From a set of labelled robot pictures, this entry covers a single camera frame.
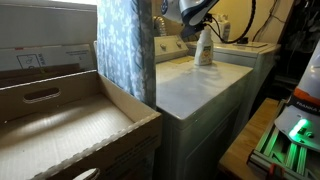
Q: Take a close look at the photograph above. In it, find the white bottle cap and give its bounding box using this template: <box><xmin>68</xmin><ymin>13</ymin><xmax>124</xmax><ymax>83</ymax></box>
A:
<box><xmin>201</xmin><ymin>26</ymin><xmax>211</xmax><ymax>36</ymax></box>

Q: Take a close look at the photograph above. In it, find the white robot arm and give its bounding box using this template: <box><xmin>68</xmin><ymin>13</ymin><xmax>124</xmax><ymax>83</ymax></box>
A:
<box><xmin>161</xmin><ymin>0</ymin><xmax>320</xmax><ymax>152</ymax></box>

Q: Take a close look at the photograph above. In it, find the white detergent bottle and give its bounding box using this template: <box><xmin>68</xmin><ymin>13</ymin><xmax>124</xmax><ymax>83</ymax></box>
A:
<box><xmin>194</xmin><ymin>33</ymin><xmax>213</xmax><ymax>66</ymax></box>

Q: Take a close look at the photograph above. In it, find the grey dryer machine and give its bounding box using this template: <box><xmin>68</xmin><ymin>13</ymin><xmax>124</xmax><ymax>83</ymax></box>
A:
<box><xmin>153</xmin><ymin>36</ymin><xmax>251</xmax><ymax>180</ymax></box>

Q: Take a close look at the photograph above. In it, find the white flat cardboard box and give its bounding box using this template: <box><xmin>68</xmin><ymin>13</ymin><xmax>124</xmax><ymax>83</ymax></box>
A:
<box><xmin>0</xmin><ymin>44</ymin><xmax>95</xmax><ymax>71</ymax></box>

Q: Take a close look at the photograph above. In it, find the white jug on washer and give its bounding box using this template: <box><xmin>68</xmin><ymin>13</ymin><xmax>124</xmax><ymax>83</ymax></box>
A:
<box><xmin>212</xmin><ymin>14</ymin><xmax>231</xmax><ymax>43</ymax></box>

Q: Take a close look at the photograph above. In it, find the brown cardboard box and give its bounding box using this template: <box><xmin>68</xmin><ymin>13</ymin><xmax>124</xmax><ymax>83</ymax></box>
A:
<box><xmin>0</xmin><ymin>70</ymin><xmax>162</xmax><ymax>180</ymax></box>

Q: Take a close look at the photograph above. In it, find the small black object on washer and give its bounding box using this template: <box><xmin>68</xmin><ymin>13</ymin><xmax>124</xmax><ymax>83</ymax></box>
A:
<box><xmin>237</xmin><ymin>37</ymin><xmax>249</xmax><ymax>44</ymax></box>

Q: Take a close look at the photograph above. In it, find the wooden platform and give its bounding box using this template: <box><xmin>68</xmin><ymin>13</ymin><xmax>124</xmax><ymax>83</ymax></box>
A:
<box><xmin>216</xmin><ymin>98</ymin><xmax>279</xmax><ymax>180</ymax></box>

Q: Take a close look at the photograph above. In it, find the white washing machine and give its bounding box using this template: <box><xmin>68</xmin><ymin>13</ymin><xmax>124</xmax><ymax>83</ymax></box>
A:
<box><xmin>185</xmin><ymin>39</ymin><xmax>282</xmax><ymax>128</ymax></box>

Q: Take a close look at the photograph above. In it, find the silver flexible vent hose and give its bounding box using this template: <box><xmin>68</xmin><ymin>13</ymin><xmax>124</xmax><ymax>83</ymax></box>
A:
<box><xmin>153</xmin><ymin>15</ymin><xmax>168</xmax><ymax>38</ymax></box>

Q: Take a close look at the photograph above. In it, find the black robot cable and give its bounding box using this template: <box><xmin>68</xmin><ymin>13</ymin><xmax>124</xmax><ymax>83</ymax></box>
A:
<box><xmin>203</xmin><ymin>0</ymin><xmax>258</xmax><ymax>45</ymax></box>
————
▶ TASK OBJECTIVE:
How many lines in the listing above contain "cardboard"? Give only the number.

▶ RESPONSE:
2